Search code examples
c++loadingstdvector

Faster way of loading (big) std::vector<std::vector<float>> from file


I have implemented a way to save a std::vector of vectors to file and read them using this code (found here on stackoverflow):

Saving:

void saveData(std::string path)
{
    std::ofstream FILE(path, std::ios::out | std::ofstream::binary);

    // Store size of the outer vector
    int s1 = RecordData.size();
    FILE.write(reinterpret_cast<const char*>(&s1), sizeof(s1));

    // Now write each vector one by one
    for (auto& v : RecordData) {
        // Store its size
        int size = v.size();
        FILE.write(reinterpret_cast<const char*>(&size), sizeof(size));

        // Store its contents
        FILE.write(reinterpret_cast<const char*>(&v[0]), v.size() * sizeof(float));
    }
    FILE.close();
}

Reading:

void loadData(std::string path)
{
    std::ifstream FILE(path, std::ios::in | std::ifstream::binary);

    if (RecordData.size() > 0) // Clear data
    {
        for (int n = 0; n < RecordData.size(); n++)
            RecordData[n].clear();
        RecordData.clear();
    }

    int size = 0;
    FILE.read(reinterpret_cast<char*>(&size), sizeof(size));
    RecordData.resize(size);
    for (int n = 0; n < size; ++n) {
        int size2 = 0;
        FILE.read(reinterpret_cast<char*>(&size2), sizeof(size2));
        float f;
        //RecordData[n].reserve(size2); // This doesn't make a difference in speed
        for (int k = 0; k < size2; ++k) {
            FILE.read(reinterpret_cast<char*>(&f), sizeof(f));
            RecordData[n].push_back(f);
        }
    }
}

This works perfectly, but loading for a big dataset (980MB, size 32000 for inner vectors and 1600 of those) takes ~7-8 seconds (in contrast to saving, which is done in under 1 sec.).
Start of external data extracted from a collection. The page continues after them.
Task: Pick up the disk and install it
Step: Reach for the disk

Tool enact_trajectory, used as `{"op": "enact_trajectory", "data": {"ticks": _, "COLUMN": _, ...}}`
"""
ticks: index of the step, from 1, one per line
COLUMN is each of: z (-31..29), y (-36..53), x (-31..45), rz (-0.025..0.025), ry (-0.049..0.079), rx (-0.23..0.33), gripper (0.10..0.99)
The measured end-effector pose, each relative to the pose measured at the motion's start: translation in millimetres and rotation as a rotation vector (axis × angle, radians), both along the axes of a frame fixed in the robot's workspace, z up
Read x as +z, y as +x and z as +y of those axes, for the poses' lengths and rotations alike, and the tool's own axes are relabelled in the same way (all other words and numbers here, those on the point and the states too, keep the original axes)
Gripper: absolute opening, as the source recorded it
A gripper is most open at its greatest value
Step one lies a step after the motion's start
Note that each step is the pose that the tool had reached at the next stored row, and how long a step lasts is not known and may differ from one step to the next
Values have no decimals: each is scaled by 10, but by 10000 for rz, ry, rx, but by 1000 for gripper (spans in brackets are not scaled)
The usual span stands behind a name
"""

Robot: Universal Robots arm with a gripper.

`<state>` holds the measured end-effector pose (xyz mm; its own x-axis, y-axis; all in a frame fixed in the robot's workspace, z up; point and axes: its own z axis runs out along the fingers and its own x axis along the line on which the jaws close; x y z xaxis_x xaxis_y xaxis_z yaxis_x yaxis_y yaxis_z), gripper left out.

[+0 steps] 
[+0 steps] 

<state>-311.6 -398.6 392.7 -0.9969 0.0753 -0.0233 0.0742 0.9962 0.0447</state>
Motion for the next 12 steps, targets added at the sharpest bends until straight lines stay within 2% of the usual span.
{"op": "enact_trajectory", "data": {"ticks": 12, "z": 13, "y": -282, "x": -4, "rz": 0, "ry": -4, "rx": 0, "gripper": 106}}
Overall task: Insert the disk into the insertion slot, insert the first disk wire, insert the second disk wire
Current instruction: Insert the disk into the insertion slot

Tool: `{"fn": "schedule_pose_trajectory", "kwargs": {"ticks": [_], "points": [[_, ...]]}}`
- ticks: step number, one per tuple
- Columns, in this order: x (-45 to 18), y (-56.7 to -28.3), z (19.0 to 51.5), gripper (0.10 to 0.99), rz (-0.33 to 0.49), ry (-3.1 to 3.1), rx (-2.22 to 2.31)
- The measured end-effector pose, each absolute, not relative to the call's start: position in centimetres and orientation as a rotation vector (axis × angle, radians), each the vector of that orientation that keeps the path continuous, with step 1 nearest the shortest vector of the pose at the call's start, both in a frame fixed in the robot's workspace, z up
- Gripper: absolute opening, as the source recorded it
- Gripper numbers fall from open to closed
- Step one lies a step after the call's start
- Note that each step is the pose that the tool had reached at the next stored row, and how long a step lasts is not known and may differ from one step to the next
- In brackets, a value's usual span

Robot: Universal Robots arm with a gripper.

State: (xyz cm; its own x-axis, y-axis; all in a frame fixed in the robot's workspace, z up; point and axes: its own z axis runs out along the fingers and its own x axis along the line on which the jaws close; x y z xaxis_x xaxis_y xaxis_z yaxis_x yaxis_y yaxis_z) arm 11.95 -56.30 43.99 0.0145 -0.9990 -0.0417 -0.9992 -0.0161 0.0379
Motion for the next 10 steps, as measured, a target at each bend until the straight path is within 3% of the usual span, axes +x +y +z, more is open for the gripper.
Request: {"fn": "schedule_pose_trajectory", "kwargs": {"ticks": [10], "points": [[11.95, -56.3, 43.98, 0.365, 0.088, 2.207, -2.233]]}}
Since I can see memory-usage in Visual Studio going up slowly during loading, my guess would be a lot of memory allocations. The commented out line RecordData[n].resize(size2); doesn't make a difference, though.

Can anybody give me a faster way of loading this kind of data? My first try was putting all the data in one big std::vector<float> but that for some reason seemed to give some kind of overflow (which shouldn't happen, because sizeof(int) = 4, so ~4 billion, should be enough for an index variable (does std::vector use somehing else internally?)). Also it would be really nice to have a data-structure of std::vector<std::vector<float>>. In the future I will have to handle way bigger datasets (altough I will probably use <short> for that to save memory and handle it as a fixed-point-number), so loading-speeds will be more significant...

Edit:

I should point out, that 32000 for the inner vector and 1600 for the outer vector is just an example. Both can vary. I think, I would have to save an "index-vector" as the first inner vector to declare the number of items for the rest (like I said in a comment: I'm a first-time file-reader/-writer and haven't used std::vector for more than I week or two, so I'm not sure about that). I will look into block-reading and post the result in a later edit...

Edit2:

So, here is the version of perivesta (thank you for that). The only change I made is discarding RV& RecordData because this is a global variable for me.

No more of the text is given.